Ammon Meshach Tenney (November 16, 1844 – October 28, 1925) was an American Mormon missionary in Arizona, New Mexico and Mexico, who taught the message of the Church of Jesus Christ of Latter-day Saints (LDS Church) to peoples of the Zuni and the Isleta Pueblos, baptizing hundreds. He also was the first president of the Mexican Mission after it was reorganized in 1901.

==Biography==

Tenney was born in 1844 in Lee County, Iowa. He came to Utah in 1848 and later moved with his parents to San Bernardino County, California. It was in San Bernardino that Tenney first learned Spanish. In 1858 the Tenneys moved to Utah, settling in Grafton, Utah in 1859. Starting about this time Tenney worked closely with Jacob Hamblin in missionary work among the Hopi, Kaibab and other Native American groups.

In 1876 Tenney was among the first seven LDS missionaries called to go to Mexico.

In 1879 Tenney bought the land rights for St. Johns, Arizona from the Barth brothers and began the Mormon settlement of that city.

In 1887–1889 Tenney again served in the Mexican Mission, this time heading missionary efforts in Northern Mexico. Tenney started with a group of four other elders. However the first on this mission went to the vicinity of Mesa, Arizona and rebaptized Encarnacion Valenzuela, a Papago who had been a member of the LDS Church for some years.
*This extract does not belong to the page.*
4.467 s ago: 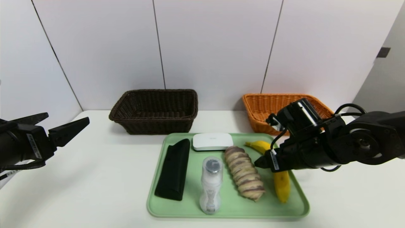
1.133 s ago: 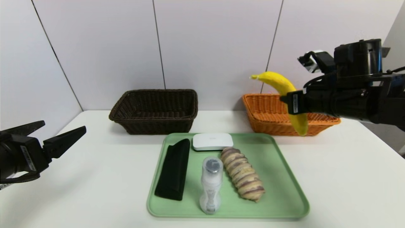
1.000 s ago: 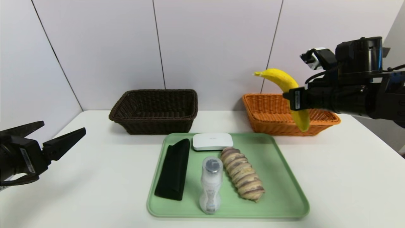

This rebaptism was to symbolize Valenzuela's new commitment as a missionary and not due to any lack of current standing in the church on his part. Valenzuela and Cheroquis, another Papago Latter-day Saint, who had been sealed to his wife in the St. George Temple by Wilford Woodruff joined Tenney and his associates. Then went south preaching to the Pima in Arizona and the Yaquis in Mexico. To do baptisms Tenney, Valenzuela and their associates dug holes that filled with well water.

Among those Tenney baptized when he presided over the newly reopened Mexican mission starting in 1901 was Fidencia Garcia de Rojas, then age 18, who was still alive to see the organization of the hundredth LDS stake in Mexico in 1989. In 1901, Tenney also baptized Margarito Bautista, and after his baptism Bautista helped Tenney proselytize in Mexico. Bautista went on to become a notable preacher and missionary in his own right and later a leader in the Third Convention movement.